+++ Data to examine +++

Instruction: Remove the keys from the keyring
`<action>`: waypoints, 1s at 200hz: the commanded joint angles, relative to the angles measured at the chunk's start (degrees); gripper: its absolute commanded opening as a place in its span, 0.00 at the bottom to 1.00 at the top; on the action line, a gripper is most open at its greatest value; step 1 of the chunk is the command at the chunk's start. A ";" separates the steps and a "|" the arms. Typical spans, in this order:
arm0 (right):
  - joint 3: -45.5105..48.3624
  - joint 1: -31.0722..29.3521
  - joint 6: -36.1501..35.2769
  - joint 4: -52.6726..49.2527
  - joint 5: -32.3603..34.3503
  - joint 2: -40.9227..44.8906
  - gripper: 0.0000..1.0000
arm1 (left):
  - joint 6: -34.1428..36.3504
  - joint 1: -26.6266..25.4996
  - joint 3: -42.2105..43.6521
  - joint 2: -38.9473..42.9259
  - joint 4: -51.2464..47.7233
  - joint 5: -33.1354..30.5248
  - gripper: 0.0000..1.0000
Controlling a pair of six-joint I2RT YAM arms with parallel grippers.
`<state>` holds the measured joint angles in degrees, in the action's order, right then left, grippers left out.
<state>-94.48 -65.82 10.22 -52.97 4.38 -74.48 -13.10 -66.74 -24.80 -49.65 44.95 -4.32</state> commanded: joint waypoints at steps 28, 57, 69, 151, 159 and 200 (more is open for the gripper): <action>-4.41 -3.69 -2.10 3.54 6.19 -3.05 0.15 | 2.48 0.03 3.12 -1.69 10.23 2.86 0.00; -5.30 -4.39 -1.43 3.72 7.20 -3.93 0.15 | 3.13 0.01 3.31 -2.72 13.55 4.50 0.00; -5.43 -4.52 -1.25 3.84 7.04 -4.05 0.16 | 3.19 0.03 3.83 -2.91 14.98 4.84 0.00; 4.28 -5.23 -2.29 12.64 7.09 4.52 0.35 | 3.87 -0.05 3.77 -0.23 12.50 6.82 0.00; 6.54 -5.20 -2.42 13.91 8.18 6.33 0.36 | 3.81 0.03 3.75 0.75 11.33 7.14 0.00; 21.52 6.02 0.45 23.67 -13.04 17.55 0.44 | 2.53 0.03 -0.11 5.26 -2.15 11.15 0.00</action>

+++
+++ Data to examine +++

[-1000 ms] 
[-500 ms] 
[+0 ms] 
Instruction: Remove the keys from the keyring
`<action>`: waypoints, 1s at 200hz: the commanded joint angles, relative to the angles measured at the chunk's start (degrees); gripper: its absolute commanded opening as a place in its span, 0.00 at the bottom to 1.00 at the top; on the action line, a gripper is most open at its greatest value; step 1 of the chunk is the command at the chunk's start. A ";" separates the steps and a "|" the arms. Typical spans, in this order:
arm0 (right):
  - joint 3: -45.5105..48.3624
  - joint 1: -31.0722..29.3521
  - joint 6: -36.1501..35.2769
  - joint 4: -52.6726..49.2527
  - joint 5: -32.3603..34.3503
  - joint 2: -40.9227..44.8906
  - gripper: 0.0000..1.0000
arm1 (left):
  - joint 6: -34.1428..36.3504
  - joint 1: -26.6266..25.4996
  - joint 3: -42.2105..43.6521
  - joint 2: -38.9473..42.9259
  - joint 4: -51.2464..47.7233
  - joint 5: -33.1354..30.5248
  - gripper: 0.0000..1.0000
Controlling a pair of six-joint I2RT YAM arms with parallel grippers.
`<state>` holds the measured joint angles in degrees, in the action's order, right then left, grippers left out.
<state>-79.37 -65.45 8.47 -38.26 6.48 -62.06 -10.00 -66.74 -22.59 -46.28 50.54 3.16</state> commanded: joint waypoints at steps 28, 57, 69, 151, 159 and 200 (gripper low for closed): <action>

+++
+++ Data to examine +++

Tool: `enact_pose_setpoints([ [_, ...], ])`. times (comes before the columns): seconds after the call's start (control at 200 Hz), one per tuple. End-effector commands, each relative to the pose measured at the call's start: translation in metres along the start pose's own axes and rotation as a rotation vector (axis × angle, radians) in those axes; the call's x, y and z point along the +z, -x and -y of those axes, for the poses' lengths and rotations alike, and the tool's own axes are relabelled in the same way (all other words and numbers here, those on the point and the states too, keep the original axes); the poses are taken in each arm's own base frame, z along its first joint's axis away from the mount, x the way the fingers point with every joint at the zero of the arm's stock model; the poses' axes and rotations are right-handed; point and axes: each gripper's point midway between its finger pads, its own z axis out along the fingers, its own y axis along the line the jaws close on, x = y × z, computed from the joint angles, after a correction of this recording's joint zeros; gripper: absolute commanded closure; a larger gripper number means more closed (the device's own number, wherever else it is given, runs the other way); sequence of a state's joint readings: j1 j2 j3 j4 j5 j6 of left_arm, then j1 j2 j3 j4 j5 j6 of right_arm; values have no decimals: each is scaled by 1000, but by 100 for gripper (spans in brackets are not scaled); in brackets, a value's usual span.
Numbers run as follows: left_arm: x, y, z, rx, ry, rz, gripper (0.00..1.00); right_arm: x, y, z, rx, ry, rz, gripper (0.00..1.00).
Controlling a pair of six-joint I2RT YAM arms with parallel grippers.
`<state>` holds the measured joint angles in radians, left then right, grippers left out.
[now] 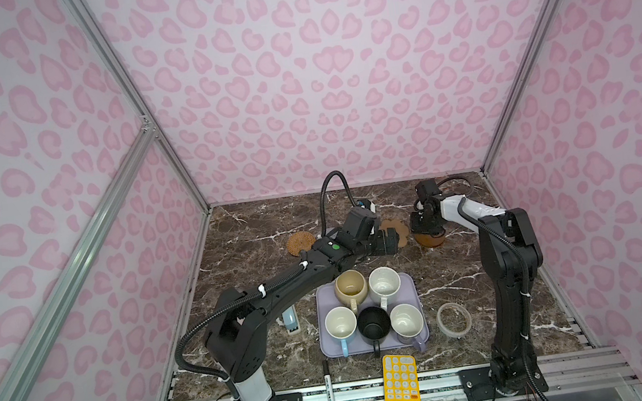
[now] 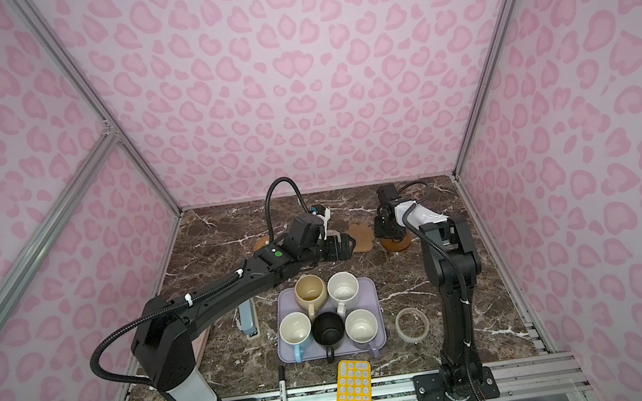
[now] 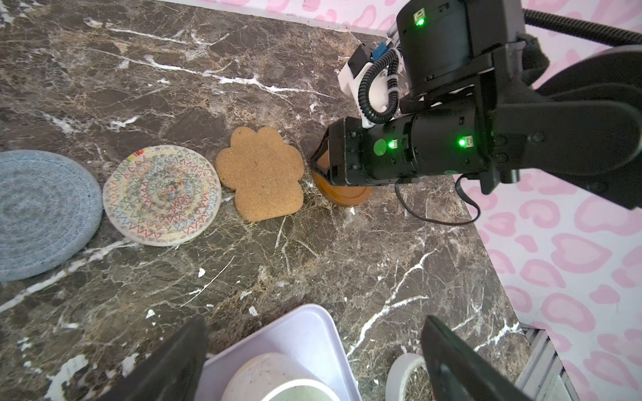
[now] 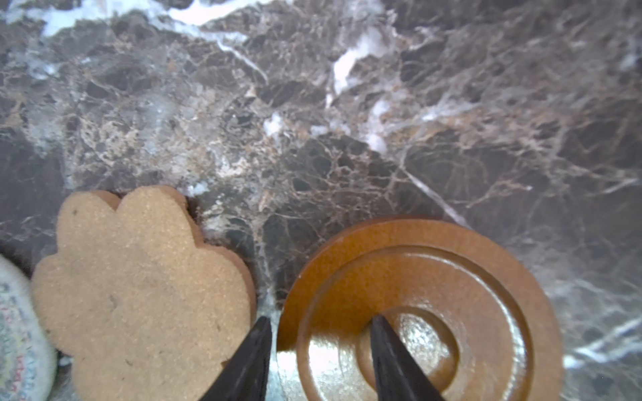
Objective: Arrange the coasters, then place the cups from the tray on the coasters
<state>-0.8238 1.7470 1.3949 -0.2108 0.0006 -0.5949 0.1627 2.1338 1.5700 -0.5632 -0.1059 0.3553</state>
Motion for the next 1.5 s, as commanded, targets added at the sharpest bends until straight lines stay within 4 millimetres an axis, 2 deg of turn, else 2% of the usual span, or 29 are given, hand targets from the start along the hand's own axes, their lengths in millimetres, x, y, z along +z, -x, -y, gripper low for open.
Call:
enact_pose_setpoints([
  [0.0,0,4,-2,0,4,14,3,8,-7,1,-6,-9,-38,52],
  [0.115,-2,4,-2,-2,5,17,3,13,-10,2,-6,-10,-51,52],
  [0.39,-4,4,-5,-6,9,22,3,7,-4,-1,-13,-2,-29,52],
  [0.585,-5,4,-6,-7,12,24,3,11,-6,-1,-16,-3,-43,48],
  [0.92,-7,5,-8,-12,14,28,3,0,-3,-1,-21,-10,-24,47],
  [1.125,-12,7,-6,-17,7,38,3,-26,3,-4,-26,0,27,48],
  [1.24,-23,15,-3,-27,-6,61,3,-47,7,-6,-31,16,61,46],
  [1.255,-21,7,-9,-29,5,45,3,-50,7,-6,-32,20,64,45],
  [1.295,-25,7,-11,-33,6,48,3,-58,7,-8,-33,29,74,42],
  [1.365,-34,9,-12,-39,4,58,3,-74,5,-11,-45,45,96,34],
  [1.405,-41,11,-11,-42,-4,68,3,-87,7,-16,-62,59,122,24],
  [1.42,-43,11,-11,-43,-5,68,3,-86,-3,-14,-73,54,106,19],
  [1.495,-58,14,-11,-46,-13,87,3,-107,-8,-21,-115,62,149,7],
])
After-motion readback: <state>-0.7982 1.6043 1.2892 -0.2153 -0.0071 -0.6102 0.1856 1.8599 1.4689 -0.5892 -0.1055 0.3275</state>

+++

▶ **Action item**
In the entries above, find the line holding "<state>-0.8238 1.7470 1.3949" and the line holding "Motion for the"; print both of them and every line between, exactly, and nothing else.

▶ **Problem solution**
<state>-0.8238 1.7470 1.3949 -0.2108 0.0006 -0.5949 0.1627 2.1338 1.5700 -0.5632 -0.1059 0.3553</state>
Motion for the next 1.5 s, as commanded, targets added at the sharpest bends until straight lines stay within 4 millimetres an axis, 2 deg of turn, else 2% of the usual span, or 29 are given, hand targets from the start along the hand's own axes, their lengths in millimetres, x, y, z along +z, -x, -y, gripper low for open.

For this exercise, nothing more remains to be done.